• [Task prompt]: The listing below holds a line with "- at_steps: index" and a later line with "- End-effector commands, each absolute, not". Write out those two lines and every line between them, exactly, and nothing else.

• [Provided data]:
—————

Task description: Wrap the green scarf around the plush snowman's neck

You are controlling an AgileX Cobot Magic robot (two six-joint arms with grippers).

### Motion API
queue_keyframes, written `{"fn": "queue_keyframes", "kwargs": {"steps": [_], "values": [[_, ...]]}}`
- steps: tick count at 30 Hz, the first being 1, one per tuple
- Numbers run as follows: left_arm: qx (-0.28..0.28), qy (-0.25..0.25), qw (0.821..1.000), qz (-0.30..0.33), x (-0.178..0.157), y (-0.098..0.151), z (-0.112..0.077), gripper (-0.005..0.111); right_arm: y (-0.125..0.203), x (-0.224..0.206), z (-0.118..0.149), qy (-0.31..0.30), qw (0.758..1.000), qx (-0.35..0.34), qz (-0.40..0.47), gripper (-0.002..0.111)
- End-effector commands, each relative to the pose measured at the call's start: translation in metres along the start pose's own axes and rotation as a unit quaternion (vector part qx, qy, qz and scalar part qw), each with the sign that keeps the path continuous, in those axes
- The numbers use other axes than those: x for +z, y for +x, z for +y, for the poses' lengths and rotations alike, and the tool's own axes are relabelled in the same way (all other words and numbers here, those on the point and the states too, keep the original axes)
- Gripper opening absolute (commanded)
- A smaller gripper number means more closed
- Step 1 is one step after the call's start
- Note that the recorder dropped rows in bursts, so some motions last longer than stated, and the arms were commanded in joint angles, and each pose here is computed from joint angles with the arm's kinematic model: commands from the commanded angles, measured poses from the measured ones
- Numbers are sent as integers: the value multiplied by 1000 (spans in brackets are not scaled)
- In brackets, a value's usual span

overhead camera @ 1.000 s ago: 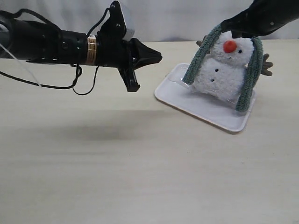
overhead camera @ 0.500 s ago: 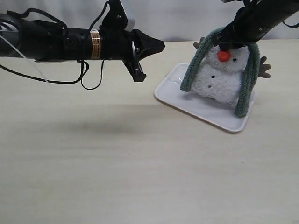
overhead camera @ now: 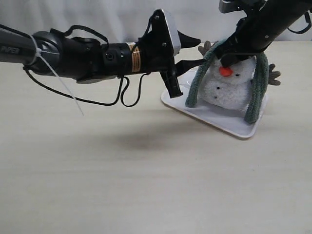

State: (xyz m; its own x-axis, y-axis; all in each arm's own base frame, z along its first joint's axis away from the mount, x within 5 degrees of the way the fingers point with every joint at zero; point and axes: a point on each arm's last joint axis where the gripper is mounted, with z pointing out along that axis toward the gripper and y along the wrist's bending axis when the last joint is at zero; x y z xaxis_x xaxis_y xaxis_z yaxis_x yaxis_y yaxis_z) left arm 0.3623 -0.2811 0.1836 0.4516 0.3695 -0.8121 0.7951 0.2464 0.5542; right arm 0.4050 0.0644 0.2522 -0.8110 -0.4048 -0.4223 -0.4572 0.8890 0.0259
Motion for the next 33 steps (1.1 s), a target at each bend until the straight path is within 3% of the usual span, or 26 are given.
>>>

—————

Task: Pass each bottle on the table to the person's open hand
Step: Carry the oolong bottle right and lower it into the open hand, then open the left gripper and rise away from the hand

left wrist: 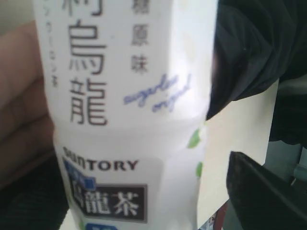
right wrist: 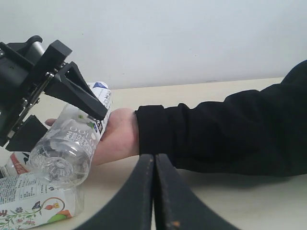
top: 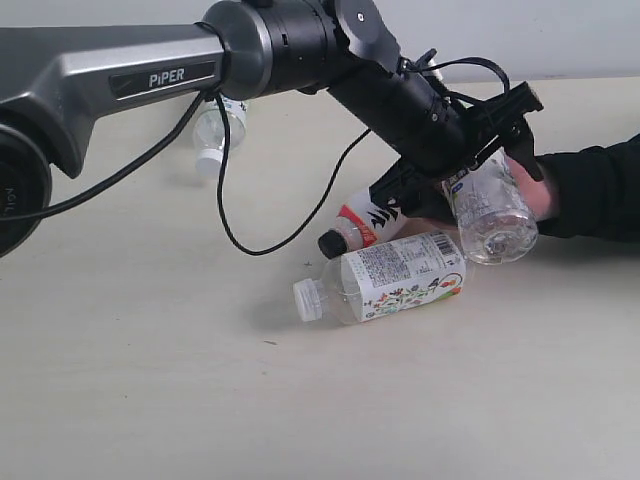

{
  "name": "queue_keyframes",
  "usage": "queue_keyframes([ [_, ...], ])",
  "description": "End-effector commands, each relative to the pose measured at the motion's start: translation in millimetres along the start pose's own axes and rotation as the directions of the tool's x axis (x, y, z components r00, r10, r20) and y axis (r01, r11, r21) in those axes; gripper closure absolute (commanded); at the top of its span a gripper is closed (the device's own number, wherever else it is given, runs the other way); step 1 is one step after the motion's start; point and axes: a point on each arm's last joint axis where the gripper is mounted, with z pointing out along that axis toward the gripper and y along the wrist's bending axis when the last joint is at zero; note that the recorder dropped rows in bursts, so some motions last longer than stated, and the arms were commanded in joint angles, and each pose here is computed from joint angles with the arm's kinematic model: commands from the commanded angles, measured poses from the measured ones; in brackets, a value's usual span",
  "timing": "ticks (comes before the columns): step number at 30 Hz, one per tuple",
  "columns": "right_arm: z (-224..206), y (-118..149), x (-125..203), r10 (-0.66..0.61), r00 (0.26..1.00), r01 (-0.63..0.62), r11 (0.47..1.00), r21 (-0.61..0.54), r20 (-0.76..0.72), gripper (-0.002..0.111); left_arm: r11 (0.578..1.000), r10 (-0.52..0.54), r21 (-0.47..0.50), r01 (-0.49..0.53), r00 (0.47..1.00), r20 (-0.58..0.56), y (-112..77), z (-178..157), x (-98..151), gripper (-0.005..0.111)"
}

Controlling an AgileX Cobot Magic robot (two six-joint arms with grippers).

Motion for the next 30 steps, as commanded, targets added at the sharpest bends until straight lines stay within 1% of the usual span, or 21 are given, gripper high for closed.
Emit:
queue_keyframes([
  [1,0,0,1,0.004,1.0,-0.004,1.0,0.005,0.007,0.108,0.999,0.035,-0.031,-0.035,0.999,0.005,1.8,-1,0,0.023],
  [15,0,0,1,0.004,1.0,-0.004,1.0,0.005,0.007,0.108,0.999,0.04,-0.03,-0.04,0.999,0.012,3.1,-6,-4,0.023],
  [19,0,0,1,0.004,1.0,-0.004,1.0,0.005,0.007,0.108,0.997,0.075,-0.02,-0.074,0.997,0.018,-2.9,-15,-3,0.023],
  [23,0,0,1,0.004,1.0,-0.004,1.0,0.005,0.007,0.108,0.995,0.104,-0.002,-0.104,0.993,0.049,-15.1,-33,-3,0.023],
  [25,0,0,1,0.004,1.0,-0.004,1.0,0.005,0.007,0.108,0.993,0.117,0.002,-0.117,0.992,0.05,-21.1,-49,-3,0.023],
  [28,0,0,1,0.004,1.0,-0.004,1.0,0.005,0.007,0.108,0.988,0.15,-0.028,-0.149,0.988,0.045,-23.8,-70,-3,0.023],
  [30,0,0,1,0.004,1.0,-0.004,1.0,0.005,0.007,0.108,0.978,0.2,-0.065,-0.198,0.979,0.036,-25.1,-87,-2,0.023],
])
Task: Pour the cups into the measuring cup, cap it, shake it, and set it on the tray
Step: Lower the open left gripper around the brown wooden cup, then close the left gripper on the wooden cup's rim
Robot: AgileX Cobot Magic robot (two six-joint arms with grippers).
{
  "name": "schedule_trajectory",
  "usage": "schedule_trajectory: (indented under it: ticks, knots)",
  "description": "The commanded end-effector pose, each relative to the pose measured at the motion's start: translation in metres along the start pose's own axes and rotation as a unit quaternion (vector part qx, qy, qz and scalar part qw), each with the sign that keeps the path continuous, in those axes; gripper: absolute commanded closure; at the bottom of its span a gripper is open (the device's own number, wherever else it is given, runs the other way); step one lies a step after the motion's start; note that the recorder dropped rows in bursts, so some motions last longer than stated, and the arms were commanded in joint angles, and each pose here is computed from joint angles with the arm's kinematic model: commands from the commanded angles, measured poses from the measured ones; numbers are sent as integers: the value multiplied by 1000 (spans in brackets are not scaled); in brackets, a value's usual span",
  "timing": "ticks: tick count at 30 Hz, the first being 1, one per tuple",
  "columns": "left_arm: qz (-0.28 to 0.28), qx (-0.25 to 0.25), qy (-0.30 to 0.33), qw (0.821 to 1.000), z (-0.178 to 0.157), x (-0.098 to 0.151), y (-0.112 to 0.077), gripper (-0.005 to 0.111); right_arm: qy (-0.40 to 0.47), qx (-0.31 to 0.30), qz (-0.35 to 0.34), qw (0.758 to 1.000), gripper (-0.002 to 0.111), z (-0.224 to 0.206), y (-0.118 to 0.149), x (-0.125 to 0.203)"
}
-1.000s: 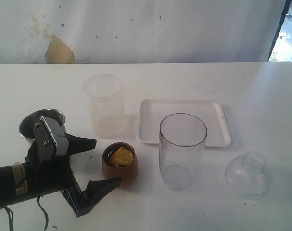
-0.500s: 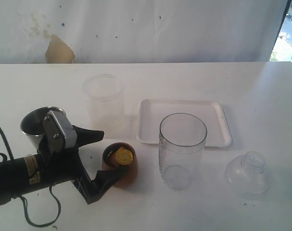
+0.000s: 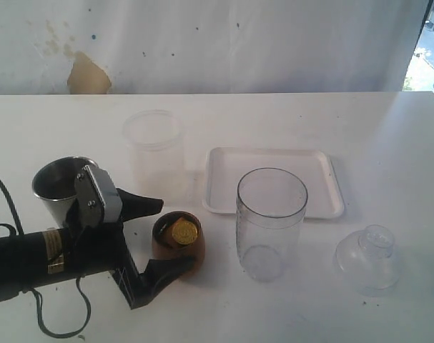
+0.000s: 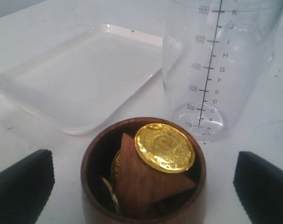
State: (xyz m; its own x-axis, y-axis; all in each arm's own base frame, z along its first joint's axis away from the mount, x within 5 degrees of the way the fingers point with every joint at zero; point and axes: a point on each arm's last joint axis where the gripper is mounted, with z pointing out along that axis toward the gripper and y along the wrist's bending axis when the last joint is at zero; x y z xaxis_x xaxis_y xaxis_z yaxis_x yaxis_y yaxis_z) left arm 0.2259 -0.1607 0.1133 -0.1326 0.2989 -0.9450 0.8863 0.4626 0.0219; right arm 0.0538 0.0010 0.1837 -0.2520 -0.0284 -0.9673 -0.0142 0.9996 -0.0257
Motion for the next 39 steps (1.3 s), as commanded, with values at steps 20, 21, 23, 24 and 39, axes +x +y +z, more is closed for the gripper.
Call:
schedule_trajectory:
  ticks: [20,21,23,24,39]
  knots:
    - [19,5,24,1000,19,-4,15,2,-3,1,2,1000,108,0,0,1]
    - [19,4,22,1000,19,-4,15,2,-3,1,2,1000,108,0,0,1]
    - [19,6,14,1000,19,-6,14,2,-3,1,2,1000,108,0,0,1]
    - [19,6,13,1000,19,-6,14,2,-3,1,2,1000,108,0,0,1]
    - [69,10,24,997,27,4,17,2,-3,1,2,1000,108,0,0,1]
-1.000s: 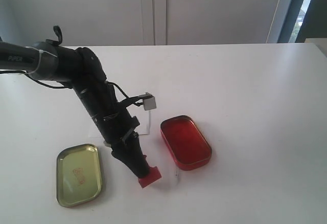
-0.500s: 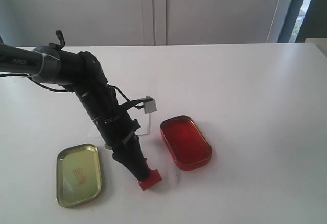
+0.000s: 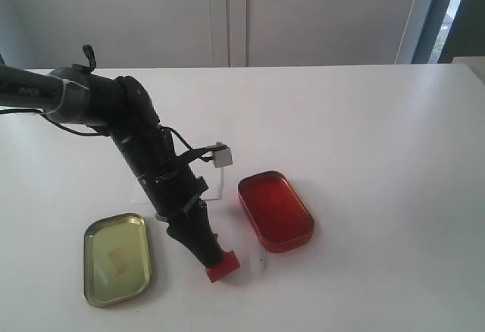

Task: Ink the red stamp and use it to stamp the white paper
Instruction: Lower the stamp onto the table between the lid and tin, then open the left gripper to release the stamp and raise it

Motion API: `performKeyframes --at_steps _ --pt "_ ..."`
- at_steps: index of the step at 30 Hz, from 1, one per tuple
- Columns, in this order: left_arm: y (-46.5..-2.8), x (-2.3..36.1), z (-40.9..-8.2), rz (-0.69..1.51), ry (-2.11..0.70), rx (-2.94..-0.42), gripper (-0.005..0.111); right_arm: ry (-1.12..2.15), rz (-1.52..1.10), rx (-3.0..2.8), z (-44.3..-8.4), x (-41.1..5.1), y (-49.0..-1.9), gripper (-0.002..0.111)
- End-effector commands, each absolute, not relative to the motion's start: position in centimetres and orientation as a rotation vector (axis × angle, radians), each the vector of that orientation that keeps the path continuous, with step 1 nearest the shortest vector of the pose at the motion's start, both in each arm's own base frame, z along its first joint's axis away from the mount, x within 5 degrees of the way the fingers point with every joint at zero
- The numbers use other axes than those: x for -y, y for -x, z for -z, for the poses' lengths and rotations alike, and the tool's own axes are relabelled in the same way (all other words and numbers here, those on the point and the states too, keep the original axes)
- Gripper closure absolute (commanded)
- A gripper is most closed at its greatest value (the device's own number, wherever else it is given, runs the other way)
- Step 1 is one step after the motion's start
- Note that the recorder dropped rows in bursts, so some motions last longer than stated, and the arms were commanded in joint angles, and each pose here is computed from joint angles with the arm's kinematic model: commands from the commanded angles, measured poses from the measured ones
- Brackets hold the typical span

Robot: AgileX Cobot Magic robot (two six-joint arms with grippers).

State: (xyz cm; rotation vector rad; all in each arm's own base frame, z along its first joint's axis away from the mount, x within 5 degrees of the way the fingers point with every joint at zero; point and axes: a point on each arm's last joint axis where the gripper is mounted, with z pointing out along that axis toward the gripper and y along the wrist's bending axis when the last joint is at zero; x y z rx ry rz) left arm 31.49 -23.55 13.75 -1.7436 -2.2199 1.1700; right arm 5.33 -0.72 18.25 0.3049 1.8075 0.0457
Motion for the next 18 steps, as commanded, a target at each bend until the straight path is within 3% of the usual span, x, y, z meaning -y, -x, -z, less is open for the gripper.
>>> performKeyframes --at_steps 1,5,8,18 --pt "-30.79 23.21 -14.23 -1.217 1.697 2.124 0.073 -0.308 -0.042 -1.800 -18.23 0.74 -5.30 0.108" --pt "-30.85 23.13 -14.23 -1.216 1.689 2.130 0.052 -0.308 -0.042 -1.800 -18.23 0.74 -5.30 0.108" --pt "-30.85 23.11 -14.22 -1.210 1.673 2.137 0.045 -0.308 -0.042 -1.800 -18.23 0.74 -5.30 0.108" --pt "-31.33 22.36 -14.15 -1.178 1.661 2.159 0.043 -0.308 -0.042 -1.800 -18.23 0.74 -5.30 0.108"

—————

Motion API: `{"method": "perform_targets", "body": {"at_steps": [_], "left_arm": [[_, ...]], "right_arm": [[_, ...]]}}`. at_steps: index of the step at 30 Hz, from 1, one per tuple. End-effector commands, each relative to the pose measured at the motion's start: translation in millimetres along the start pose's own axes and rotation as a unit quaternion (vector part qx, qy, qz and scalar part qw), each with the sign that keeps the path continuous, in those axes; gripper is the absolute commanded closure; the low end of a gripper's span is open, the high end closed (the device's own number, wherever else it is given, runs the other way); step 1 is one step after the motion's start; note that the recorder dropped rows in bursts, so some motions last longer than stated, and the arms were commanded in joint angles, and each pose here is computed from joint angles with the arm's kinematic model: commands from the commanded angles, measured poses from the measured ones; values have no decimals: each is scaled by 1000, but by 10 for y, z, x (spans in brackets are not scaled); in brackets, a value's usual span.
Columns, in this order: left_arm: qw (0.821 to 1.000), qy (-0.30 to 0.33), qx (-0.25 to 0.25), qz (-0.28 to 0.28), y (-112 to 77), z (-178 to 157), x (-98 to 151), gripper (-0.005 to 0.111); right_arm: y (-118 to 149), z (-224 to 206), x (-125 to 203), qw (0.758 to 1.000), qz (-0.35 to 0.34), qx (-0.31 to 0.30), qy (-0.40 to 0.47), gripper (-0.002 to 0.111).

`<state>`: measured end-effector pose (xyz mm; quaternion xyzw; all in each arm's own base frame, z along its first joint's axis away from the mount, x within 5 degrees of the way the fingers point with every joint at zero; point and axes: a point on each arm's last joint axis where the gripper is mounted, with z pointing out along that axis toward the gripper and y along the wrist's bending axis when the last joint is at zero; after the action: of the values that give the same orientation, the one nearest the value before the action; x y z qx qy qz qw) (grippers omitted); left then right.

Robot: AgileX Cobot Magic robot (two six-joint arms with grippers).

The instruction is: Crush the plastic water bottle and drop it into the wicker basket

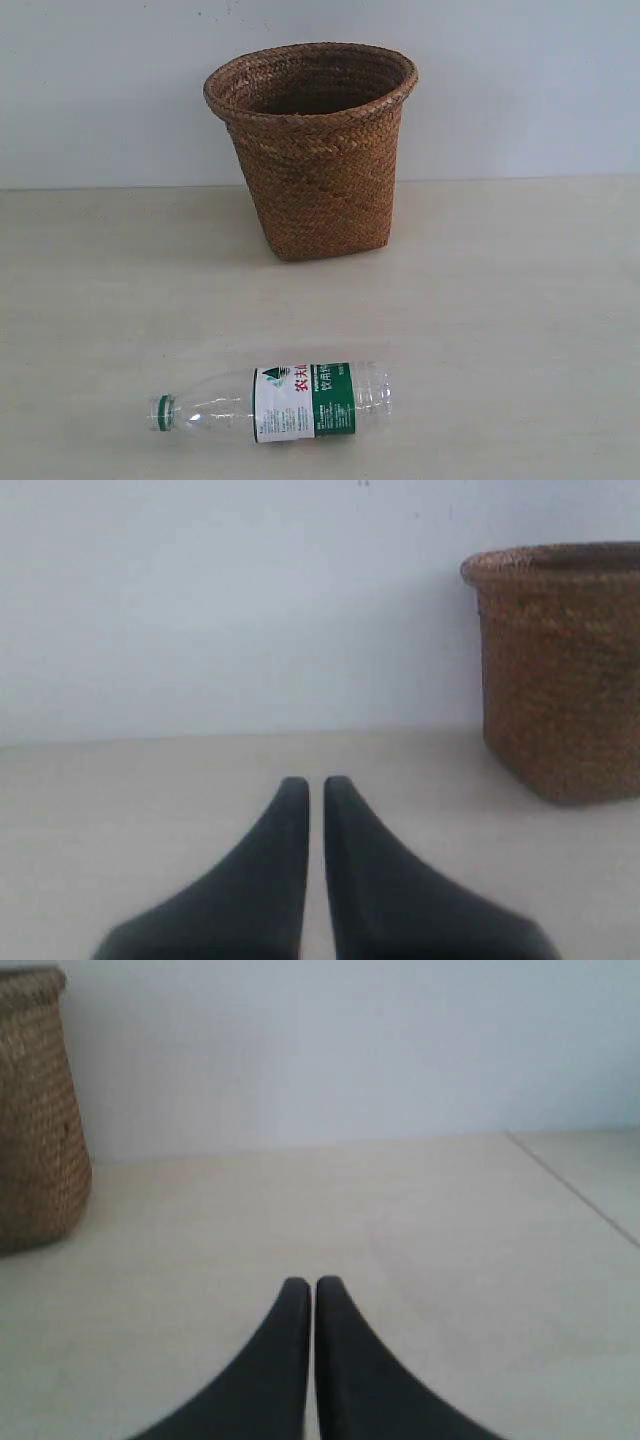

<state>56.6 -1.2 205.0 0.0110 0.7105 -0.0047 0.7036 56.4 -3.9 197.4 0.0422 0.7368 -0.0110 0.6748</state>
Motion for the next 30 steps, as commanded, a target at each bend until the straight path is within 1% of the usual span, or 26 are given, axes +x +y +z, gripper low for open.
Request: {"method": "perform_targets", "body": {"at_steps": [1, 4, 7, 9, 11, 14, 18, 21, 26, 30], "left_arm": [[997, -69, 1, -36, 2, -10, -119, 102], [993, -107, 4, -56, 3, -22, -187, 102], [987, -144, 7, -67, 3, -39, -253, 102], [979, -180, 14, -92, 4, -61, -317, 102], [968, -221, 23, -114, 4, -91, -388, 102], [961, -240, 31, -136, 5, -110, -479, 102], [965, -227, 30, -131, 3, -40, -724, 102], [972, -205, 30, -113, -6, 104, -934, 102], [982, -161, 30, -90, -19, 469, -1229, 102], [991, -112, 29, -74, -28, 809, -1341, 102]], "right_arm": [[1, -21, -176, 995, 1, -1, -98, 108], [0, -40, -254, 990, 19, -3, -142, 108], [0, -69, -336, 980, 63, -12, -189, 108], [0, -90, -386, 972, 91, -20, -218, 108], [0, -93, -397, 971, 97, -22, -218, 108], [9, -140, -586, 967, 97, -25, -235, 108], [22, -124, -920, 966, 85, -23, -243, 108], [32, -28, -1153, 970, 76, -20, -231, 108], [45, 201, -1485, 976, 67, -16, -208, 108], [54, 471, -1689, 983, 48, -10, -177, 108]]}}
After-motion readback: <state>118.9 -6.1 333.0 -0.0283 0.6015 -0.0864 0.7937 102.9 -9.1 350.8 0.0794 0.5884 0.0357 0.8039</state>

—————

• [Reply to the task]:
- at_steps: index of the step at 30 Hz, from 1, one per tuple
- Columns, in this order: left_arm: y (-46.5..-2.8), x (-2.3..36.1), z (-40.9..-8.2), rz (-0.69..1.51), ry (-2.11..0.70), rx (-2.94..-0.42), gripper (-0.005..0.111); right_arm: ry (-1.12..2.15), rz (-1.52..1.10), rx (-3.0..2.8), z (-44.3..-8.4), x (-41.1..5.1), y (-49.0..-1.9), gripper (-0.002..0.111)
- End-effector commands, each absolute, not relative to the motion's start: position in centimetres and orientation as a rotation vector (axis × angle, radians), each the vector of that orientation that keeps the path continuous, with step 1 nearest the shortest vector of the pose at the motion's start, both in each arm's own base frame, z along its first joint's axis away from the mount, x within 5 degrees of the way the fingers point with every joint at zero

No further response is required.